Your task is to transcribe, without alteration, the lines from the top of the material below through the line bearing "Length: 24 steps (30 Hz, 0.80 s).", inclusive.
◇ ◇ ◇ ◇
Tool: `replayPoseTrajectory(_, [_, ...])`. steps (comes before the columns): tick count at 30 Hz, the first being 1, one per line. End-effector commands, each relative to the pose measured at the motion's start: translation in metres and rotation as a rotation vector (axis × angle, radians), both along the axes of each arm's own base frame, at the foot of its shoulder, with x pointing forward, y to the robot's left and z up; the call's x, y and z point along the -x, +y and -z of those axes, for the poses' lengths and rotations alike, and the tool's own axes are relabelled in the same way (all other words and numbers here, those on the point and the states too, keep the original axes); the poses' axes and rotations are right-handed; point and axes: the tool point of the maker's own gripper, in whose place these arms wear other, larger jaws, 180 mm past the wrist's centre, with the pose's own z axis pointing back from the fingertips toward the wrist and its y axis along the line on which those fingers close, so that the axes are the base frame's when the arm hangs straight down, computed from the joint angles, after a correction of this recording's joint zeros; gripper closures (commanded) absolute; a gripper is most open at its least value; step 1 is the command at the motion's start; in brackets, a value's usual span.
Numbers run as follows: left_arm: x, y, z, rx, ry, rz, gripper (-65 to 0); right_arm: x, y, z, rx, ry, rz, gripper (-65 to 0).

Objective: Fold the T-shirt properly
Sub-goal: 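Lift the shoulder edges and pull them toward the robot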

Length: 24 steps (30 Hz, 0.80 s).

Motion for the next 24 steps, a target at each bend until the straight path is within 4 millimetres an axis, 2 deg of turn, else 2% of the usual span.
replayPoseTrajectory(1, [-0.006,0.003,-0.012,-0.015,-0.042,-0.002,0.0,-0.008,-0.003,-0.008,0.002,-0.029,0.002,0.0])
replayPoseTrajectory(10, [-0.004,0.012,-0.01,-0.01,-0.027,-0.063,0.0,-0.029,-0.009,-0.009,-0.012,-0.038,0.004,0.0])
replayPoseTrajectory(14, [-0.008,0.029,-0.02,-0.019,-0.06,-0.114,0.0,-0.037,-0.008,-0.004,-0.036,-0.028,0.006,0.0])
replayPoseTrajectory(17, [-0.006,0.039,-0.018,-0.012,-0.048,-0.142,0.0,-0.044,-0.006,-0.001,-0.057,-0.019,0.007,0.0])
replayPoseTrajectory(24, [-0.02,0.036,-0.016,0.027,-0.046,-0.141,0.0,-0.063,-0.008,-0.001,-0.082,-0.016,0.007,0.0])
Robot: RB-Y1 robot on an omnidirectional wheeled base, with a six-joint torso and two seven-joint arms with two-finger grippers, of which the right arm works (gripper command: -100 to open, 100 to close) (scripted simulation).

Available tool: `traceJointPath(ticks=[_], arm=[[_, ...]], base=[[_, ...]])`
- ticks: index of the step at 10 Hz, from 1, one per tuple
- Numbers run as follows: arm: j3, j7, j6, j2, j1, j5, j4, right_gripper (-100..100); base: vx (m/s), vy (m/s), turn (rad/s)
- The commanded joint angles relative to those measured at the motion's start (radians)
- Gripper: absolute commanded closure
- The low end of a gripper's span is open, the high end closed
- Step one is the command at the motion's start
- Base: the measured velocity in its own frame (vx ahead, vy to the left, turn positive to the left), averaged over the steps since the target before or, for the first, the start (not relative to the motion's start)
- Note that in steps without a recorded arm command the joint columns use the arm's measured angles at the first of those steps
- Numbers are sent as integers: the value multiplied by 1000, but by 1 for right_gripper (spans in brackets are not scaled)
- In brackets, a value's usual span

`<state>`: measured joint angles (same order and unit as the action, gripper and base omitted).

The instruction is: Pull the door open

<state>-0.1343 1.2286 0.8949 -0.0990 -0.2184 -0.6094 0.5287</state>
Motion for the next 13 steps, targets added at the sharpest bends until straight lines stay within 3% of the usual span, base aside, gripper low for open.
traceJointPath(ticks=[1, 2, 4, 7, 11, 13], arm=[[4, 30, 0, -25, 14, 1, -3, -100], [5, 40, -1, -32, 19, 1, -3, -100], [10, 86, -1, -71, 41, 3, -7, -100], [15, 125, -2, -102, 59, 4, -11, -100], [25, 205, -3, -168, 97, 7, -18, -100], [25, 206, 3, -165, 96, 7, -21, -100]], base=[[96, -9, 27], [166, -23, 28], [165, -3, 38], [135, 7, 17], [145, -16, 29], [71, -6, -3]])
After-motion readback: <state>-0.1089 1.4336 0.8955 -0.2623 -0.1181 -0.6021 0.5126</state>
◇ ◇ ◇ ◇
• [Exercise answer]:
Tool: `replayPoseTrajectory(_, [_, ...])`. steps (comes before the columns): tick count at 30 Hz, the first being 1, one per line. End-effector commands, each relative to the pose measured at the motion's start: translation in metres and rotation as a rotation vector (axis × angle, radians), both along the axes of each arm's own base frame, at the foot of its shoulder, with x pointing forward, y to the robot's left and z up; the call's x, y and z point along the -x, +y and -z of those axes, for the poses' lengths and rotations alike, and the tool's own axes are relabelled in the same way (all other words and numbers here, those on the point and the states too, keep the original axes); the poses' axes and rotations are right-handed; point and axes: the tool point of the maker's own gripper, in whose place these arms wear other, larger jaws, 180 mm past the wrist's centre, with the pose's own z axis pointing back from the fingertips toward the wrist and its y axis along the line on which those fingers close, so that the axes are the base frame's when the arm hangs straight down, computed from the joint angles, after a correction of this recording's joint zeros; gripper closures (commanded) absolute; a gripper is most open at its least value; step 1 is the command at the motion's start; in brackets, a value's usual span.
Numbers run as follows: left_arm: x, y, z, rx, ry, rz, gripper (-65 to 0); right_arm: x, y, z, rx, ry, rz, gripper (-65 to 0).

Objective: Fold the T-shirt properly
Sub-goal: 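Lift the shoulder edges and pull them toward the robot
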
Length: 24 steps (30 Hz, 0.80 s).

Here the exercise is finished.